Nella routine della giornata lavorativa spesso si perde di vista un elemento importante, ovvero che il lavoro può essere un aspetto, anche se non l’unico, che contribuisce a costruire un senso per la nostra vita. Seppur abbia perso centralità, il lavoro resta infatti una dimensione importante nella vita delle persone e secondo gli esperti di management può contribuire, a certe condizioni, a rendere una vita significativa. Ecco perchè le imprese non devono trascurare questo aspetto. Ma quali caratteristiche deve avere il lavoro perchè accada questo?

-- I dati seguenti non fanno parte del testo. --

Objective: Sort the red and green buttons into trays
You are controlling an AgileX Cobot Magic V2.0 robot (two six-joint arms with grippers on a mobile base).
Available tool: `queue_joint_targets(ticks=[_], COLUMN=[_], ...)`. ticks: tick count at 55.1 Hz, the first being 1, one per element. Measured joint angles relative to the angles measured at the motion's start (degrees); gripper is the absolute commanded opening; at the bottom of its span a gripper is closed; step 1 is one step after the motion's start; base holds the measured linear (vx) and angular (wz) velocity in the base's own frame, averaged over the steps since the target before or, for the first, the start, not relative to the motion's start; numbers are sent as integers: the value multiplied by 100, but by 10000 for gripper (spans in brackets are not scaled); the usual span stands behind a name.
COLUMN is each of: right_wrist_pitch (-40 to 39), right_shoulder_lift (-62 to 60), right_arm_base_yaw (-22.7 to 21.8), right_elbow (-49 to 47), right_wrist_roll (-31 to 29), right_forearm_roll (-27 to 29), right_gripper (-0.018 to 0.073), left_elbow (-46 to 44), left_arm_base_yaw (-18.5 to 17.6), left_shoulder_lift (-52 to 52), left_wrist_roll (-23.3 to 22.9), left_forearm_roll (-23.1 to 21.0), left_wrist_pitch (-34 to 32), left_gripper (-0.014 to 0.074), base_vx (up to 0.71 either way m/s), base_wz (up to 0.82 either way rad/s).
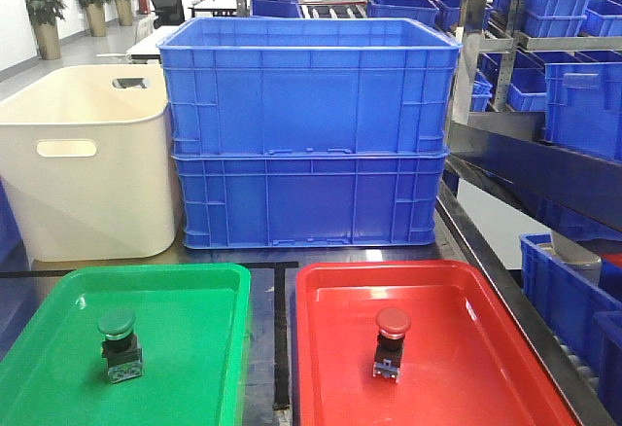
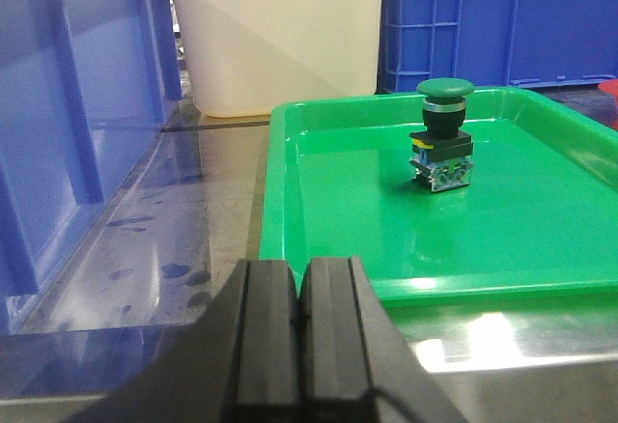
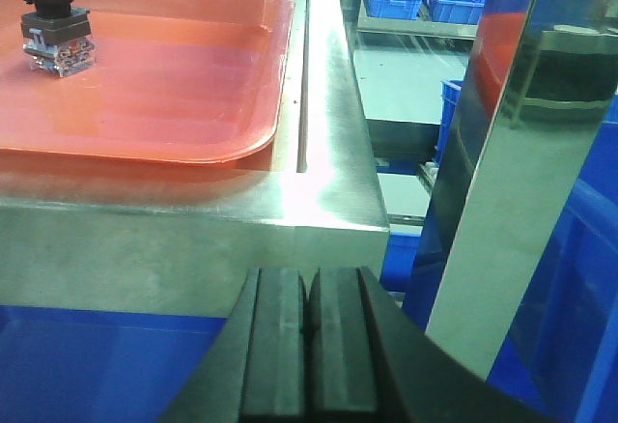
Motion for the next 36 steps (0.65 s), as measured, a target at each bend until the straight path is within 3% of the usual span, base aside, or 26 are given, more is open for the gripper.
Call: queue_joint_targets(ticks=[36], right_wrist_pitch=[24], right_shoulder_lift=[0], right_arm_base_yaw=[0], right_elbow=[0], right_wrist_roll=[0], right_forearm_roll=[0], right_gripper=[-12], left_elbow=[0], left_arm_base_yaw=[0], left_shoulder_lift=[0], left_wrist_roll=[0], left_forearm_roll=[0], left_wrist_pitch=[0], left_gripper=[-6], base_vx=[0], base_wz=[0])
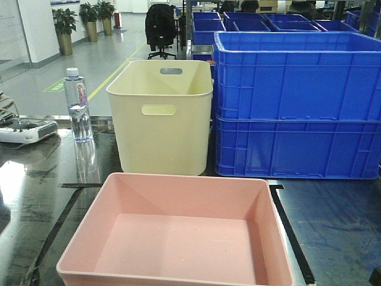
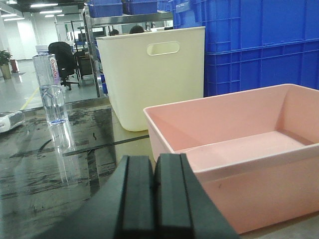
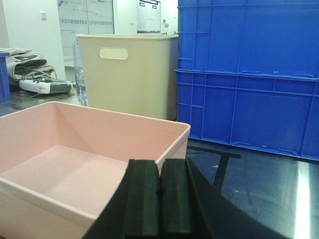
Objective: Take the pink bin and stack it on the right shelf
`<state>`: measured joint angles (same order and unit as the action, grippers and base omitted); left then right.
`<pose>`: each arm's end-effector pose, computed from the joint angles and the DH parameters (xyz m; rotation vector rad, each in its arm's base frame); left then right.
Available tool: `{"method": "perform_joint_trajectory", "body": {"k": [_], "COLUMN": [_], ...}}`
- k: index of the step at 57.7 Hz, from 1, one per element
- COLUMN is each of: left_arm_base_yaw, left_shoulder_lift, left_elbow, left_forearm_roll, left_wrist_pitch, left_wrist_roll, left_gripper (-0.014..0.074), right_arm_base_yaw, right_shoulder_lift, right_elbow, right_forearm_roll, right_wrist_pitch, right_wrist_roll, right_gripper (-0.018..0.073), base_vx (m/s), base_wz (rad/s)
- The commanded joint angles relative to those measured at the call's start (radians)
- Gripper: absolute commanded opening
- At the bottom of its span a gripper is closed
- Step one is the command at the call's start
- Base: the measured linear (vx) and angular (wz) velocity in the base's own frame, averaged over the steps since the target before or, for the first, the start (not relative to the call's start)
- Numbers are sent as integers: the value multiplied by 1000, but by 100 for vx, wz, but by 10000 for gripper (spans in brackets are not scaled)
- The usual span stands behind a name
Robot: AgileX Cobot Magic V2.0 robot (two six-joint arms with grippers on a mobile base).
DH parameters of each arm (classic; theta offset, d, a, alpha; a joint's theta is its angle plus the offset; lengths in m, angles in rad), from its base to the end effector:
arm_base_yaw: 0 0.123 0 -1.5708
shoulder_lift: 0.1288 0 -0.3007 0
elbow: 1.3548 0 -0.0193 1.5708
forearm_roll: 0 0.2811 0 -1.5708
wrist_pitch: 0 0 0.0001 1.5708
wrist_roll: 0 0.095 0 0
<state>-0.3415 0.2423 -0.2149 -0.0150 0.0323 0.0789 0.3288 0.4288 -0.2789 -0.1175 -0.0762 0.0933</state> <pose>0.0887 -0.0316 0.2706 0.3119 1.5157 -0.2204 0.1148 0.0401 0.2849 -0.2811 1.5376 0.2474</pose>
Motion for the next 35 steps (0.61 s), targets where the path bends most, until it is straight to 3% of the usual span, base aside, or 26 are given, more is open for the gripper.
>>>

«La risposta non è univoca e nemmeno semplice perché sono in gioco sia una dimensione oggettiva, sia una soggettiva - sottolinea Stefania Contesini, coordinatrice della Philosophy and Business Unit e Responsabile del Laboratorio Filosofia Impresa, Università Vita-Salute San Raffaele che proprio di recente ha portato a riflettere sulla questione. Ci troviamo nella stessa situazione in cui si trovò Agostino, a proposito del concetto di tempo: «Se nessuno me lo chiede, lo so; se cerco di spiegarlo a chi me lo chiede, non lo so più. Per dimensione oggettiva intendo la realizzazione di condizioni che favoriscono nelle persone la percezione di senso. Tra le prime ci sono condizioni riferite alle caratteristiche del lavoro e alla sua organizzazione e meno a quelle che, pur importanti, possono migliorare l’ambiente lavorativo (dai sistemi di welfare, ai benefit, etc). Come spiega l’esperta, benessere e significatività, pur avendo una certa affinità, non sono completamente sovrapponibili. Tra le prime vi sono certamente la chiarezza rispetto a compiti e responsabilità; l’autonomia e discrezionalità nell’interpretazione e gestione del proprio ruolo e nelle decisioni importanti a esso collegate; possibilità di una visione ampia del processo nel quale il lavoro è inserito e consapevolezza delle sue ricadute; essere messi nelle condizioni di ricevere (e dare) riconoscimento; evitare continue e disorientanti pratiche di riorganizzazione e ristrutturazione, motivate unicamente da obiettivi di performance e profitto. «Solo per citare le più comuni, spesso disattese- aggiunge Contesini -. Evidentemente anche ricevere un compenso dignitoso in linea con il proprio impegno rientra in queste».